Authors: Charles Dickens
—¿Sabido qué? —inquirió la matrona—. ¡Hable, por Dios, hable!
—Tan parecido era aquel niño a su madre —repuso la moribunda, sin tener en cuenta la pregunta—, que cuantas veces le veía, acudía a mi memoria la desdichada joven. ¡Pobrecilla!... ¡Infeliz! ¡Tan joven!... ¡Tan dulce!... ¡Espere usted!... Me queda mucho por decir... No se lo he dicho todo, ¿verdad?
—¡No, no! —respondió la matrona, pegando su oído a la boca de la enferma, más débil por momentos—. ¡Dése prisa, hermana, no sea que le falte tiempo!

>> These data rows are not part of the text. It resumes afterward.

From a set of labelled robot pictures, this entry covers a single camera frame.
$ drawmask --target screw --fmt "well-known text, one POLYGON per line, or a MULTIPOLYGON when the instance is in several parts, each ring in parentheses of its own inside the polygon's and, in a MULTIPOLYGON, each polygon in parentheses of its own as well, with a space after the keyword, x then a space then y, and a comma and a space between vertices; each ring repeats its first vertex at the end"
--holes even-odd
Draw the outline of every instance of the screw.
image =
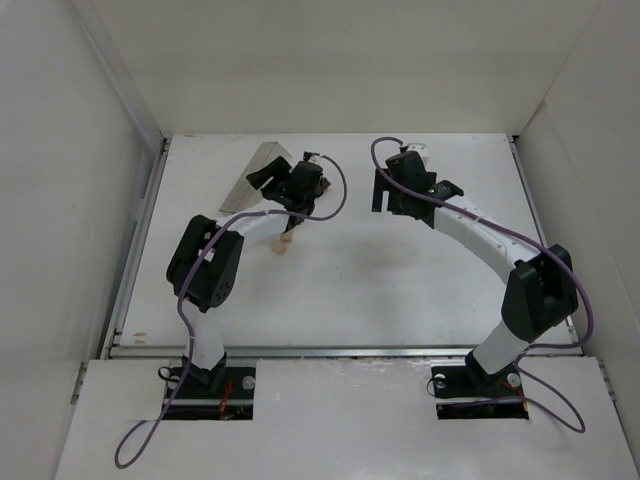
POLYGON ((442 373, 438 373, 433 377, 433 386, 436 387, 437 389, 442 389, 444 387, 447 386, 447 377, 442 374, 442 373))
POLYGON ((518 375, 517 373, 510 373, 509 375, 507 375, 507 382, 509 383, 509 385, 515 388, 518 388, 520 385, 522 385, 520 375, 518 375))
POLYGON ((245 390, 253 390, 256 386, 256 379, 250 375, 247 375, 242 379, 242 388, 245 390))
POLYGON ((169 380, 167 381, 167 387, 173 390, 174 388, 176 388, 176 385, 178 385, 179 381, 180 381, 180 377, 178 377, 177 375, 172 375, 171 377, 169 377, 169 380))

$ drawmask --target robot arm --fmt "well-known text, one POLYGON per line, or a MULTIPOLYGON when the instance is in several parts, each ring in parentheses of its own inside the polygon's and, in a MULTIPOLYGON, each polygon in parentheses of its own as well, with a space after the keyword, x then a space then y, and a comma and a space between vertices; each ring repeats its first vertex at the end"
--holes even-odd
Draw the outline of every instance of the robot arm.
MULTIPOLYGON (((316 198, 330 185, 322 168, 310 161, 314 155, 305 153, 304 159, 293 168, 284 158, 278 157, 262 170, 248 175, 247 180, 262 192, 264 199, 239 214, 283 210, 284 207, 293 213, 311 215, 316 198)), ((191 219, 167 269, 167 280, 173 285, 176 296, 205 245, 227 220, 225 217, 211 220, 203 215, 191 219)), ((222 234, 211 254, 198 267, 189 284, 184 309, 196 338, 189 373, 201 384, 212 383, 217 371, 224 368, 220 321, 213 318, 210 310, 229 297, 243 248, 287 232, 302 222, 300 216, 281 214, 240 218, 222 234)))
MULTIPOLYGON (((436 181, 425 169, 420 148, 409 145, 386 161, 386 173, 401 185, 492 220, 448 181, 436 181)), ((465 378, 481 387, 500 379, 514 360, 548 329, 558 325, 578 307, 575 287, 567 275, 544 255, 518 239, 497 232, 458 212, 416 199, 390 185, 376 172, 372 210, 382 210, 388 192, 387 210, 411 216, 432 229, 457 240, 484 261, 506 284, 502 319, 487 339, 466 358, 465 378)), ((551 251, 571 267, 566 250, 551 251)))

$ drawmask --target small wooden block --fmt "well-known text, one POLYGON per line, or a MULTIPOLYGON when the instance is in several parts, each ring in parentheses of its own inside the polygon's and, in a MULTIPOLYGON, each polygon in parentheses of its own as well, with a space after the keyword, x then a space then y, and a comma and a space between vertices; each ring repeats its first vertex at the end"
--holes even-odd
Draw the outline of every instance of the small wooden block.
POLYGON ((280 234, 280 241, 284 243, 291 243, 293 241, 293 230, 280 234))
POLYGON ((278 255, 284 255, 287 251, 287 248, 289 248, 289 246, 281 241, 273 242, 271 244, 271 250, 273 250, 278 255))

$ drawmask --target white floor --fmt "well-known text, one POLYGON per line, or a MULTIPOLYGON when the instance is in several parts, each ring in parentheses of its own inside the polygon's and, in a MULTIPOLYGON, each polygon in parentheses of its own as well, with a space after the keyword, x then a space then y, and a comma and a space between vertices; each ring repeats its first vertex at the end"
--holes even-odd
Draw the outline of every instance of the white floor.
MULTIPOLYGON (((424 142, 428 167, 498 221, 536 236, 505 135, 399 134, 424 142)), ((504 285, 480 260, 425 224, 372 213, 372 134, 178 135, 163 174, 120 344, 182 346, 184 327, 165 279, 189 220, 218 208, 258 146, 278 141, 294 157, 325 153, 344 168, 349 199, 334 220, 305 222, 284 256, 269 242, 243 252, 235 289, 214 311, 228 346, 472 346, 500 319, 504 285)), ((393 145, 380 147, 384 160, 393 145)), ((342 196, 337 173, 317 213, 342 196)), ((549 342, 569 342, 564 325, 549 342)))
MULTIPOLYGON (((596 360, 567 357, 523 366, 574 402, 584 435, 534 407, 529 421, 437 420, 426 360, 272 360, 258 364, 253 421, 165 421, 140 460, 119 471, 122 436, 160 410, 163 364, 90 363, 57 480, 638 479, 596 360)), ((523 381, 528 395, 575 422, 552 393, 523 381)))

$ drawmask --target red wire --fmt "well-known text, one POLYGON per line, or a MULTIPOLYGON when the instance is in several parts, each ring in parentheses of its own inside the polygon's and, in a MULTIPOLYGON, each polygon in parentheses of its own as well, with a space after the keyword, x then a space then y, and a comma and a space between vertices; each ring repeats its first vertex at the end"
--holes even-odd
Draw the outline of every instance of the red wire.
POLYGON ((522 390, 520 390, 518 387, 514 387, 513 385, 508 384, 507 382, 505 382, 504 380, 500 380, 500 383, 502 385, 504 385, 507 388, 510 388, 511 390, 513 390, 514 392, 516 392, 518 395, 520 395, 521 397, 524 396, 524 393, 522 392, 522 390))
POLYGON ((229 400, 229 395, 231 395, 231 390, 233 389, 233 385, 231 380, 224 384, 224 397, 220 400, 220 405, 218 408, 220 409, 220 420, 224 416, 224 411, 227 409, 227 400, 229 400))

—La madre —prosiguió la mujer, no sin hacer un esfuerzo mucho más violento que los anteriores—, la madre, al sentirse próxima a la muerte, me dijo al oído que si su hijo nacía con vida y se hacía hombre, llegaría un día en que podría oír pronunciar, sin avergonzarse, el nombre de su madre. «¡Oh, Dios misericordioso! —me dijo, juntas sus manos enflaquecidas en actitud de súplica—. ¡Sea niño o niña lo que nazca, búsquele amigos que en este mundo de miserias tengan lástima de un huérfano sin ventura abandonado a su conmiseración!»
—¿El nombre del niño? —preguntó anhelante la matrona.
—Le
pusieron
por nombre Oliver... El oro que yo robé está...
—¿Dónde... dónde?
—Pegaba su cara con la de la moribunda para poder oír su contestación, pero la infeliz enferma retrocedió instintivamente sin responder, oprimió la colcha de la cama entre sus crispados dedos, murmuró algunos sonidos inarticulados, y cayó desplomada sin vida.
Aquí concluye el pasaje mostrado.